[WHAT NEEDS TO BE DONE]: Go through the entries and tally the lines containing the word "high". Only the total is wanted.

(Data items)
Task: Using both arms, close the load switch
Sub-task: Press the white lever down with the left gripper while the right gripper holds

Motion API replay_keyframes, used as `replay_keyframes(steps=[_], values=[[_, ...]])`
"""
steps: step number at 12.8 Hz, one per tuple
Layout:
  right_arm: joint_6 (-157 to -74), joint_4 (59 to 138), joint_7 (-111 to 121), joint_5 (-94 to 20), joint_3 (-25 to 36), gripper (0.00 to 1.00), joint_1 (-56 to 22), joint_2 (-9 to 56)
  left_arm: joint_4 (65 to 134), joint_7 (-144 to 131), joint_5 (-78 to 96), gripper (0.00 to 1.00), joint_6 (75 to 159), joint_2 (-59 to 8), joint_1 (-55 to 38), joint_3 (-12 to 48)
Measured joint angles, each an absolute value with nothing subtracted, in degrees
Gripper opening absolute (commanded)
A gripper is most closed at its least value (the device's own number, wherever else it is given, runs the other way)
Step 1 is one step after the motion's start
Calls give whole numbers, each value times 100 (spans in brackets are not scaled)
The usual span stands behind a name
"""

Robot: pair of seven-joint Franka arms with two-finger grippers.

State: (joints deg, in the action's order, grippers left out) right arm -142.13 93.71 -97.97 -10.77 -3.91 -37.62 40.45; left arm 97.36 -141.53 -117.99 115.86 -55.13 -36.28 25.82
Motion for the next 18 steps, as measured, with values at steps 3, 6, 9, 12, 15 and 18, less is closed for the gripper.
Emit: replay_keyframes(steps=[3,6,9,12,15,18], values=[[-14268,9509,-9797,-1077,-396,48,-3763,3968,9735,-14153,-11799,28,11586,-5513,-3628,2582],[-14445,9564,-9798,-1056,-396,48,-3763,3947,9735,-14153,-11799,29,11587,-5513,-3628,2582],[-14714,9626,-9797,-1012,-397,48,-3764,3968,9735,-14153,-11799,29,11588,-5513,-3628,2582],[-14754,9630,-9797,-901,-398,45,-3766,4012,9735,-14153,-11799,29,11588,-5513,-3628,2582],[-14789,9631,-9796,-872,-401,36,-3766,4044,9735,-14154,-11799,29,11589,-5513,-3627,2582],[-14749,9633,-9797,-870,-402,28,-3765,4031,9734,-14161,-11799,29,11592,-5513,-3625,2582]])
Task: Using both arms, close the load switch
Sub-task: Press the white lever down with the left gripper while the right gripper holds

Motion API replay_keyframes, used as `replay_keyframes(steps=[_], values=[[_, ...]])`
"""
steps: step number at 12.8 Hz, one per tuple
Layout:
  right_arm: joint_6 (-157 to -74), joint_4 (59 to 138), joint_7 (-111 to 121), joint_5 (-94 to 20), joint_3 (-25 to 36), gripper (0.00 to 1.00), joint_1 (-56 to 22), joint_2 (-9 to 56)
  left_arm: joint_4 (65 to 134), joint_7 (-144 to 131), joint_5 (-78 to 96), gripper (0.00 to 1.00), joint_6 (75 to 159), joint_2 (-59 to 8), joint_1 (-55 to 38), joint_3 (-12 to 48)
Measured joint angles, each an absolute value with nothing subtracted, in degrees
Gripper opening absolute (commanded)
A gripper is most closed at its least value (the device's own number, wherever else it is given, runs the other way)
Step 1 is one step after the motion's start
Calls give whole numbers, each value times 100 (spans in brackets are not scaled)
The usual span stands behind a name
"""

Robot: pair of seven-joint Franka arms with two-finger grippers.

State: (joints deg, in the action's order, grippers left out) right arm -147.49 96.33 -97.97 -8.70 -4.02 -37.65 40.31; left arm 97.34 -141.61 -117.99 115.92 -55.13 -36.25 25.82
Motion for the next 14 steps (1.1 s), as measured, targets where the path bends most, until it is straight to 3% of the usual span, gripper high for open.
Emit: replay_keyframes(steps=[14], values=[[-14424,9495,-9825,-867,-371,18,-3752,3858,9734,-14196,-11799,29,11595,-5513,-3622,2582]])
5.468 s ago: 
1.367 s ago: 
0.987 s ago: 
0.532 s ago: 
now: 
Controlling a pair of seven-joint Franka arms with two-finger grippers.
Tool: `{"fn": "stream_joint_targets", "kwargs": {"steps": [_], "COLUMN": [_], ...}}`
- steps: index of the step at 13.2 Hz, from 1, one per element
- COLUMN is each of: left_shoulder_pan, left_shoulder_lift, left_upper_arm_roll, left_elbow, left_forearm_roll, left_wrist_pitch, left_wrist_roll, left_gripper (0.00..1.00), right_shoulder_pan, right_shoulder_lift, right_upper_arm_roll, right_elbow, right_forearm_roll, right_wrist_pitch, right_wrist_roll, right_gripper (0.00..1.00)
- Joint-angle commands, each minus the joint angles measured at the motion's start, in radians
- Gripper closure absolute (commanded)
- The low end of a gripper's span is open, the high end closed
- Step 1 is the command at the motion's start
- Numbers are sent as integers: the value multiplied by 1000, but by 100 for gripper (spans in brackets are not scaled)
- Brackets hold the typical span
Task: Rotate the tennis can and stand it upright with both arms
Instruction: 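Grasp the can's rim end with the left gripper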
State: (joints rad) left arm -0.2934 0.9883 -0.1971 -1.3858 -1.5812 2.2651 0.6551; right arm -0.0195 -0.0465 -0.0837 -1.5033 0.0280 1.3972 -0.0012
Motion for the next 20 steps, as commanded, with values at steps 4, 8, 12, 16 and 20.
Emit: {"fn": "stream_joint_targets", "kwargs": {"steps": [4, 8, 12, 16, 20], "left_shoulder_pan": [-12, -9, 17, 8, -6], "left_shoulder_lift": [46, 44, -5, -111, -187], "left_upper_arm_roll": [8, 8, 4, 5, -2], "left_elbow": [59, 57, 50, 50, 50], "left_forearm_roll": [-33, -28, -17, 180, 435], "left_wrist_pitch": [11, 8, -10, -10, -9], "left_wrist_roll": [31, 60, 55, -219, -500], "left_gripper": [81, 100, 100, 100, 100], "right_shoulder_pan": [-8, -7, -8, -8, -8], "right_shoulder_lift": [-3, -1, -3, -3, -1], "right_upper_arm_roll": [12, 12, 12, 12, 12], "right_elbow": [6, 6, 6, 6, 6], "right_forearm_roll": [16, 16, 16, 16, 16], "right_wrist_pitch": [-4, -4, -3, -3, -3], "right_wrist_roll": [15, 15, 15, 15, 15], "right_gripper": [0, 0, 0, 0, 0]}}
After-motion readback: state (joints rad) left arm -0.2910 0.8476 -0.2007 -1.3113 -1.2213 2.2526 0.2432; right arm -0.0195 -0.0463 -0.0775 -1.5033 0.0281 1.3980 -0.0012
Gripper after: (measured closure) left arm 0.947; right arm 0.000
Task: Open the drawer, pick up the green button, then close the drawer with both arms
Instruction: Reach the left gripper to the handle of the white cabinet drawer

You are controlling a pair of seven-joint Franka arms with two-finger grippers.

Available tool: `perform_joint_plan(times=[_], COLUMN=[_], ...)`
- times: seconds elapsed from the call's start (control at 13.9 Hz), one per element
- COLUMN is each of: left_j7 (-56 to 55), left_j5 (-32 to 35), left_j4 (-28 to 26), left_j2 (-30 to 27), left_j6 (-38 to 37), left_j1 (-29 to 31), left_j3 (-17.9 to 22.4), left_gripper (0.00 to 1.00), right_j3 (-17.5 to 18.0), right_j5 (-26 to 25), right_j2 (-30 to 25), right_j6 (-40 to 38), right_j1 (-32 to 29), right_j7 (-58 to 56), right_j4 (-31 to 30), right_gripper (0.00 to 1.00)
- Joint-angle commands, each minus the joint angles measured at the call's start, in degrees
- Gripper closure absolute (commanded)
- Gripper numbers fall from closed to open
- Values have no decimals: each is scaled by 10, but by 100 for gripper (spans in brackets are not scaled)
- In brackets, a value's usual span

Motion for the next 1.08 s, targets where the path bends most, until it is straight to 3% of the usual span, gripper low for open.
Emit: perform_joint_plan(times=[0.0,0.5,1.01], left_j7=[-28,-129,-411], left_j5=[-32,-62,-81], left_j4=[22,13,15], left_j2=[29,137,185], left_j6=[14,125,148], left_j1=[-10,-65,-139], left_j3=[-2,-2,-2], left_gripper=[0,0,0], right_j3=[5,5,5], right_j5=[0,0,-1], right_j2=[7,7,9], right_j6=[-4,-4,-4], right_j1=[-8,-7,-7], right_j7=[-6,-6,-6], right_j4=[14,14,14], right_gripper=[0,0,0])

[RESULT OF THIS EXERCISE]: 2